KMOG
- Payson, Arizona; United States;
- Frequency: 1420 kHz
- Branding: The Ranch

Programming
- Format: Country

Ownership
- Owner: Farrell Enterprises LLC

History
- First air date: November 1, 1983

Technical information
- Licensing authority: FCC
- Facility ID: 21218
- Class: D
- Power: 3,000 watts (days only))
- Transmitter coordinates: 34°16′00″N 111°18′54″W﻿ / ﻿34.26667°N 111.31500°W
- Translator: 103.3 K277BX (Star Valley)

Links
- Public license information: Public file; LMS;
- Website: kmogcountry.com

= KMOG =

KMOG (1420 AM, "Rim Country Radio") is a commercial radio station licensed to Payson, Arizona, United States. It is owned by Farrell Enterprises LLC, and airs a full-service/country music format. The studios and transmitter are on East Taylor Parkway in Payson.

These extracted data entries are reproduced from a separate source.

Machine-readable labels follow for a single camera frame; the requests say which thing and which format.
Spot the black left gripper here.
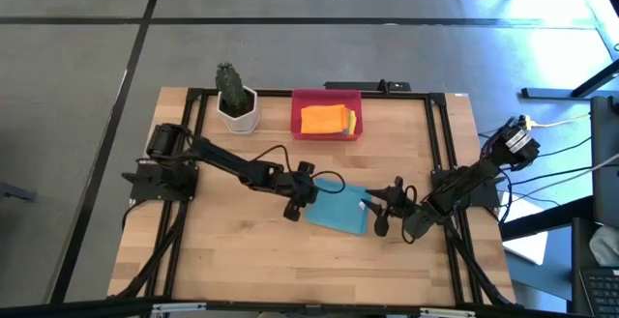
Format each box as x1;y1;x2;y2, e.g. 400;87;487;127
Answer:
278;160;320;222

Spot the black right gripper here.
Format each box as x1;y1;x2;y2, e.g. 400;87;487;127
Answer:
365;176;422;239

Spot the teal microfiber towel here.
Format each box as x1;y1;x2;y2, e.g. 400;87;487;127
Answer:
303;177;372;236

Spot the orange microfiber towel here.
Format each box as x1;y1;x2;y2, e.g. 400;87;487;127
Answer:
300;103;350;135

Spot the white hexagonal plant pot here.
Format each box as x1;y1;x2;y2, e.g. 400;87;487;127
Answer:
216;85;261;135

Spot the red plastic tray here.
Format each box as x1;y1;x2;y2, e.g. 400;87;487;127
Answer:
289;88;364;142

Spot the long black bar device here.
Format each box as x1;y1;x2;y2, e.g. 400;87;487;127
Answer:
324;79;411;92

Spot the green cactus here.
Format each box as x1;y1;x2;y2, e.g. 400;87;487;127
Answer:
215;61;251;111

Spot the black desk leg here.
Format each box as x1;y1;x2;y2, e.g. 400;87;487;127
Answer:
520;59;619;100

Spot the dark side desk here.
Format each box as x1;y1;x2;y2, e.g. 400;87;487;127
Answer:
500;194;619;317

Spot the grey cloth bundle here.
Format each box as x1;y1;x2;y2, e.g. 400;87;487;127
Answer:
589;224;619;267

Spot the dark monitor panel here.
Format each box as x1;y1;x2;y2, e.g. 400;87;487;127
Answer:
590;95;619;227

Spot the black keyboard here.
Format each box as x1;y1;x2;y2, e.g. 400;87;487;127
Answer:
578;265;619;315

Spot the dark grey furniture foot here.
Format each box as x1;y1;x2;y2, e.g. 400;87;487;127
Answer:
0;181;38;203

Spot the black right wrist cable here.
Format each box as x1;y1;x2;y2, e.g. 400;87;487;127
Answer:
399;185;420;246

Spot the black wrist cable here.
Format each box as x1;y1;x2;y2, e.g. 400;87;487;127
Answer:
251;144;347;195
399;185;420;246

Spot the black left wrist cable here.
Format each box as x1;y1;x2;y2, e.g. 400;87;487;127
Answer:
251;144;347;195

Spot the black aluminium table frame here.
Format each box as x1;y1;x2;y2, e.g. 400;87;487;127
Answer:
0;87;572;318

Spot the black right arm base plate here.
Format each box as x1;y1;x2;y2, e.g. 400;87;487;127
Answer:
431;167;502;208

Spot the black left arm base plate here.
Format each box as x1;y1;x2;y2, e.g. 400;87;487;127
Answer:
120;160;199;202

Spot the white cable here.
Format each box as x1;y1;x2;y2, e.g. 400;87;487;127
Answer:
530;113;592;129

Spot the grey cable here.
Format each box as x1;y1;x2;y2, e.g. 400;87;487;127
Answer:
507;152;619;198

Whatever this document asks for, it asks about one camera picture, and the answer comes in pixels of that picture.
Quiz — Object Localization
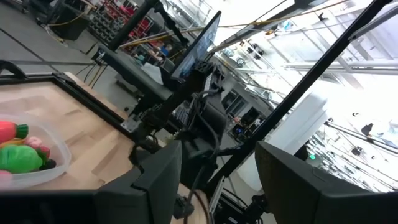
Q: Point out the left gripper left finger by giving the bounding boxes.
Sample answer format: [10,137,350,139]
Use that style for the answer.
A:
[95,139,183,224]

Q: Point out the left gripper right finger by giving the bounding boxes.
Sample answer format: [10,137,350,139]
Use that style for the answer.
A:
[254,140,398,224]

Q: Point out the red toy strawberry green leaves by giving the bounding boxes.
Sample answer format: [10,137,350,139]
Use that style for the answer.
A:
[35,145,58,171]

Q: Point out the large green toy fruit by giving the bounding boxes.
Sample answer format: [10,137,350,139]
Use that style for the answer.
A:
[0,144,44,175]

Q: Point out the yellow toy banana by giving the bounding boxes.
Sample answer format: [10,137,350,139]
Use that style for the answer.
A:
[0,138,26,148]

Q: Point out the toy watermelon slice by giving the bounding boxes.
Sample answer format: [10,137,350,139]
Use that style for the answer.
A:
[0,120,29,144]

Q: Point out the clear plastic tupperware container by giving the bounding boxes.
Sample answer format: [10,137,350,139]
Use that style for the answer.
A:
[0,113,72,191]

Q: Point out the black workbench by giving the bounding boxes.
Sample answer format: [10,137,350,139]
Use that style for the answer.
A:
[92,44,174,104]

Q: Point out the tilted flat screen monitor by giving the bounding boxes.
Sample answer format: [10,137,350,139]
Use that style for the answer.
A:
[170,10,223,81]

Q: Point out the black round pillar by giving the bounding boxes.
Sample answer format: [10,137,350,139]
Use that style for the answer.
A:
[106,0,160,52]

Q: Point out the storage bin shelf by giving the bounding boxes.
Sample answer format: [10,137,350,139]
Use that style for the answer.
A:
[88,0,155,47]

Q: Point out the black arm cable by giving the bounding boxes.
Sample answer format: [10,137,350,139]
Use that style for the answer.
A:
[182,90,221,224]

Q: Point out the black rig frame post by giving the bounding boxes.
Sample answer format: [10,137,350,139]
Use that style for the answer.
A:
[205,0,393,194]

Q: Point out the black table edge frame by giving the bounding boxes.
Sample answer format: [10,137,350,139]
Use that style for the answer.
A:
[0,60,138,141]

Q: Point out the yellow strap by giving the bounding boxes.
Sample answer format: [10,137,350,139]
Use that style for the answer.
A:
[119,0,349,50]

Programming is heard around the clock on 250-watt FM translator K277BX at 103.3 MHz in Star Valley.

==History==

While it was still being constructed, the station was assigned the KMOG call letters by the Federal Communications Commission on March 15, 1982. It signed on the air on November 1, 1983. It was owned by RimCo, Inc. The original developers were Neil Monaco, Hall Mayo and Willard Taylor. The station featured an adult contemporary music format and it was an affiliate of the ABC Information Radio Network.

It was bought by Michael Farrell in 1989, who switched the format to country music. Its programming includes local news, local talk, religious programs on Sundays and a tradio show middays from Monday through Saturday.